Make a bug hotel


Create habitats to encourage more biodiversity into the school garden. 

  • Estimated time: 120 minutes
  • Location: Outdoors
  • School term: All year round
  • Level of experience: No experience needed
  • Subject(s): Science, Geography, Social Studies

Learning objectives

  • Pupils will learn to care for their environment and understand the term 'biodiversity'
  • Pupils can identify native animal habitats


Gather all the materials listed below. If working with younger pupils, ensure adults pile the pallets or materials into and secure into a safe tower before the pupils arrive.

Equipment needed

  • Old wooden disused pallets
  • Twigs, logs with holes drilled in them, bark, bamboo canes, straw, pine cones, leaves
  • Terracotta pots, pipes, old roofing slates or tiles
  • Green roofing material, turf or other solid material to cover the top or ‘roof’ of the bug hotel

Why do bugs need hotels?

In natural habitats, there are endless nooks and crannies where mini-beasts, properly known as invertebrates, can shelter. Crevices in bark, holes in dead wood, piles of fallen leaves, gaps between rocks, hollow plant stems, spaces in dead logs – all these can provide a home for small creatures that need somewhere to nest or to escape from predators or bad weather. Established gardens can also provide lots of hiding places, but gardeners often like to tidy away the debris where invertebrates might live.

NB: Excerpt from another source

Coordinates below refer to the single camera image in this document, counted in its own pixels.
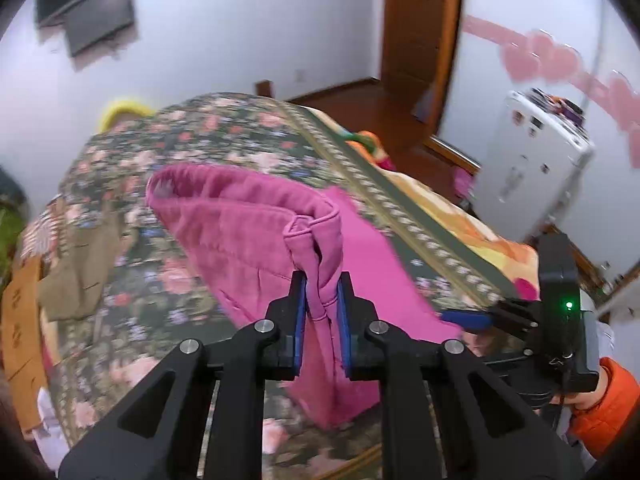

Schools may feel pressure to keep their plots tidy and in a new garden, or one that consists of hard surfaces, the amount of natural cover will be limited for insects might be limited. We can help provide more homes by creating bug hotels, which are often interesting and attractive creations in their own right.

What makes a good bug hotel?

The best bug hotels have lots of small spaces in different shapes and sizes and made from different materials. Ideally some should be nice and dry inside, and others a bit dampish. Bug hotels are generally made from reclaimed materials, or natural objects, which reduces cost, helps them blend in with their surroundings and is probably more attractive to the mini-beast guests.

Hints & tips

What might check in to your bug hotel?

A surprisingly wide variety of invertebrates including nesting mason bees and leaf cutter bees, woodlice hiding from the sun – and woodlice spiders hunting woodlice, earwigs hiding their babies from predators, ladybirds and lacewings hibernating over winter, beetle larvae feeding on the dead wood, funnel web spiders and centipedes storing their prey.

  1. Start with filling the lower part of the bug hotel with the larger objects like pipes, pot and roofing tiles.

  2. Continue to fill up the layers of the bug hotel, with pinecones, bamboo canes, straw, bark and logs or wood with drilled holes?

  3. It's going to take a lot of work so ask your friends to help you.

  4. Keep going until you are happy that the bug hotel is full and that insects will want to stay there.

  5. Ask an adult to help you with the highest parts and don’t forget to put a roof on top keep the hotel dry and waterproof.